The technology disclosed relates to user viewing experience of video as displayed on a device, and more particularly to capture alignment and test stimulus isolation techniques that compensate for artifacts in the capture mechanism.
The subject matter discussed in the background section should not be assumed to be prior art merely as a result of its mention in the background section. Similarly, a problem mentioned in the background section or associated with the subject matter of the background section should not be assumed to have been previously recognized in the prior art. The subject matter in the background section merely represents different approaches, which in and of themselves may also correspond to implementations of the claimed inventions.
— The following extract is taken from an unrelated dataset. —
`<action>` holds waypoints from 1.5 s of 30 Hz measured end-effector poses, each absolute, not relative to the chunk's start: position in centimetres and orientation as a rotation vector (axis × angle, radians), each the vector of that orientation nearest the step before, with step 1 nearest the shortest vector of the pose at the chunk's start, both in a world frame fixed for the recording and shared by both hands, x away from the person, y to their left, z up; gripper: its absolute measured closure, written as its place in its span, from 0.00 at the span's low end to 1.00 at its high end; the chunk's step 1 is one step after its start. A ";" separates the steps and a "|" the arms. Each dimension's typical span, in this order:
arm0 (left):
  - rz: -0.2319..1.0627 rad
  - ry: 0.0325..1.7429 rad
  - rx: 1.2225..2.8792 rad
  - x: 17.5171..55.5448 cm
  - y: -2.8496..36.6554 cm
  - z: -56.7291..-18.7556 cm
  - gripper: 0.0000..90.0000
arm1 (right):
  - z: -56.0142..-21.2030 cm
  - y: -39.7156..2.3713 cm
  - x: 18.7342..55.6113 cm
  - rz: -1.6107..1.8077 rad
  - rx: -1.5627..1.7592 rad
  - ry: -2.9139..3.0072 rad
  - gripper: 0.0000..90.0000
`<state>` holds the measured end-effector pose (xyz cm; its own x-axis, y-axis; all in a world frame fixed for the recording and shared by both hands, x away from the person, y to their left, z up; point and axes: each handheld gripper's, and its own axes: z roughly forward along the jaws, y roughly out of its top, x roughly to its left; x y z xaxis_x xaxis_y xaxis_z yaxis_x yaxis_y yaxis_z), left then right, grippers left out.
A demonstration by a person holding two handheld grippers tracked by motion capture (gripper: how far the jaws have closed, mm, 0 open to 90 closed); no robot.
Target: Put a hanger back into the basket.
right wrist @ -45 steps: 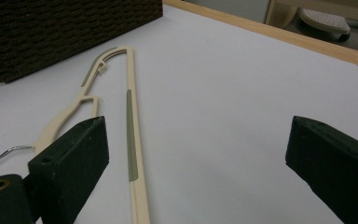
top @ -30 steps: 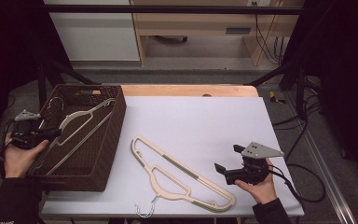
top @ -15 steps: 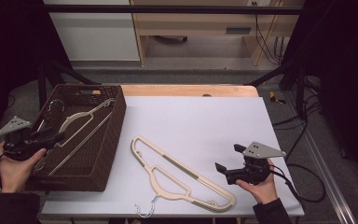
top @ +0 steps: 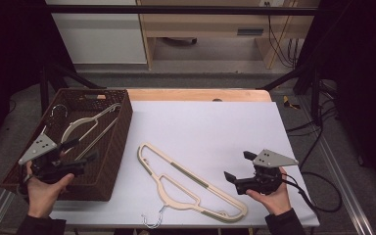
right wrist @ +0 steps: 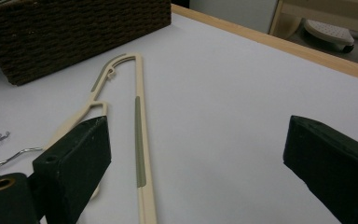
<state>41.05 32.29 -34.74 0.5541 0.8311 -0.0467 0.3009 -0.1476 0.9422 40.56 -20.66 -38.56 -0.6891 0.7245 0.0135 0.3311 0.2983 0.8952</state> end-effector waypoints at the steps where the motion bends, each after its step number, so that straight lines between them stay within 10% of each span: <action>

Mobile multimedia applications are key contributors to growth and competitive differentiation among mobile operators and manufacturers. Market share for mobile and for teleconference video display devices is highly dependent upon on a positive user experience, which is often affected by a user's perception of video streaming and video telephony quality. The disclosed technology provides objective statistical estimates of the subjective end-user experience. Solutions are devised that make it possible to adequately emulate human perception in a controlled fashion, aggregating visual key performance indicators (KPIs) into a graded metric, sometimes as a mean opinion score (MOS).
In order for software algorithms that analyze the video streams to produce unbiased evaluations, the measurement system must provide a MOS-neutral capture workflow. Among the difficulties in capturing the video is establishing perfect spatial and temporal alignment between the mobile or other video display device rendering surface and the capturing instrumentation viewpoint. This alignment has historically required a mechanical hardware apparatus to fine tune 6 degrees of freedom (DOF) of video frame position. Another challenge is minimizing the lens distortions.
An opportunity arises to provide new and improved systems and methods for objectively testing and scoring a user's viewing experience when using smart phones, hand-held devices and other portable devices that deliver viewing experiences via video frames.